BEGIN

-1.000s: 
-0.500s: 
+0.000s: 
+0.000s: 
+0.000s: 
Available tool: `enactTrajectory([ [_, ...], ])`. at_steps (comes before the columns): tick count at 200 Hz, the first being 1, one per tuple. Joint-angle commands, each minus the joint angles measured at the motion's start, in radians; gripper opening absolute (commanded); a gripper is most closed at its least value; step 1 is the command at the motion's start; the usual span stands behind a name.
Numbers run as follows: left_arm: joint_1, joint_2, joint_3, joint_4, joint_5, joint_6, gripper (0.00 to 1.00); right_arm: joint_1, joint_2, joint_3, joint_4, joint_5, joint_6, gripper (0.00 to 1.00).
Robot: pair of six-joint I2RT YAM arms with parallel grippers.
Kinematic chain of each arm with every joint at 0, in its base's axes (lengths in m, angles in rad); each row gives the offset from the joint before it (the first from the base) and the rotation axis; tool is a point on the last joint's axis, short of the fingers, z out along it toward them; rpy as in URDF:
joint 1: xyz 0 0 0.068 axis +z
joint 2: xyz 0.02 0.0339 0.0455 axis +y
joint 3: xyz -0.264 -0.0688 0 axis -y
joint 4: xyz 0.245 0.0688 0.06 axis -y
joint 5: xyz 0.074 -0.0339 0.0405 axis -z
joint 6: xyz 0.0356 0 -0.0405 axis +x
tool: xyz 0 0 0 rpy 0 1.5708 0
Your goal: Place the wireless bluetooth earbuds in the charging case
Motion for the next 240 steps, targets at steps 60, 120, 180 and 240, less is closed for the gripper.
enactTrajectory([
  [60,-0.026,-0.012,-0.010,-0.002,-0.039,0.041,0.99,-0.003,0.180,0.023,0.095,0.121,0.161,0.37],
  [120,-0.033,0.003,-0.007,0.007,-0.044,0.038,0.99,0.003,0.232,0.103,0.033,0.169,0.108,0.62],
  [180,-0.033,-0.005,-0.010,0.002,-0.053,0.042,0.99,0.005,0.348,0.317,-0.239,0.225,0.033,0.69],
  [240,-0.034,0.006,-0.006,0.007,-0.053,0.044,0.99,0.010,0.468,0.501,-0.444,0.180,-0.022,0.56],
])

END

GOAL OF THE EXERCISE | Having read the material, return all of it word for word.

YOUR RESPONSE |
-1.000s: 
-0.500s: 
+0.000s: 
+0.000s: 
+0.000s: 
Available tool: `enactTrajectory([ [_, ...], ])`. at_steps (comes before the columns): tick count at 200 Hz, the first being 1, one per tuple. Joint-angle commands, each minus the joint angles measured at the motion's start, in radians; gripper opening absolute (commanded); a gripper is most closed at its least value; step 1 is the command at the motion's start; the usual span stands behind a name.
Numbers run as follows: left_arm: joint_1, joint_2, joint_3, joint_4, joint_5, joint_6, gripper (0.00 to 1.00); right_arm: joint_1, joint_2, joint_3, joint_4, joint_5, joint_6, gripper (0.00 to 1.00).
Robot: pair of six-joint I2RT YAM arms with parallel grippers.
Kinematic chain of each arm with every joint at 0, in its base's axes (lengths in m, angles in rad); each row gives the offset from the joint before it (the first from the base) and the rotation axis; tool is a point on the last joint's axis, short of the fingers, z out along it toward them; rpy as in URDF:
joint 1: xyz 0 0 0.068 axis +z
joint 2: xyz 0.02 0.0339 0.0455 axis +y
joint 3: xyz -0.264 -0.0688 0 axis -y
joint 4: xyz 0.245 0.0688 0.06 axis -y
joint 5: xyz 0.074 -0.0339 0.0405 axis -z
joint 6: xyz 0.0356 0 -0.0405 axis +x
tool: xyz 0 0 0 rpy 0 1.5708 0
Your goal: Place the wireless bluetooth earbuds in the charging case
Motion for the next 240 steps, targets at steps 60, 120, 180 and 240, less is closed for the gripper.
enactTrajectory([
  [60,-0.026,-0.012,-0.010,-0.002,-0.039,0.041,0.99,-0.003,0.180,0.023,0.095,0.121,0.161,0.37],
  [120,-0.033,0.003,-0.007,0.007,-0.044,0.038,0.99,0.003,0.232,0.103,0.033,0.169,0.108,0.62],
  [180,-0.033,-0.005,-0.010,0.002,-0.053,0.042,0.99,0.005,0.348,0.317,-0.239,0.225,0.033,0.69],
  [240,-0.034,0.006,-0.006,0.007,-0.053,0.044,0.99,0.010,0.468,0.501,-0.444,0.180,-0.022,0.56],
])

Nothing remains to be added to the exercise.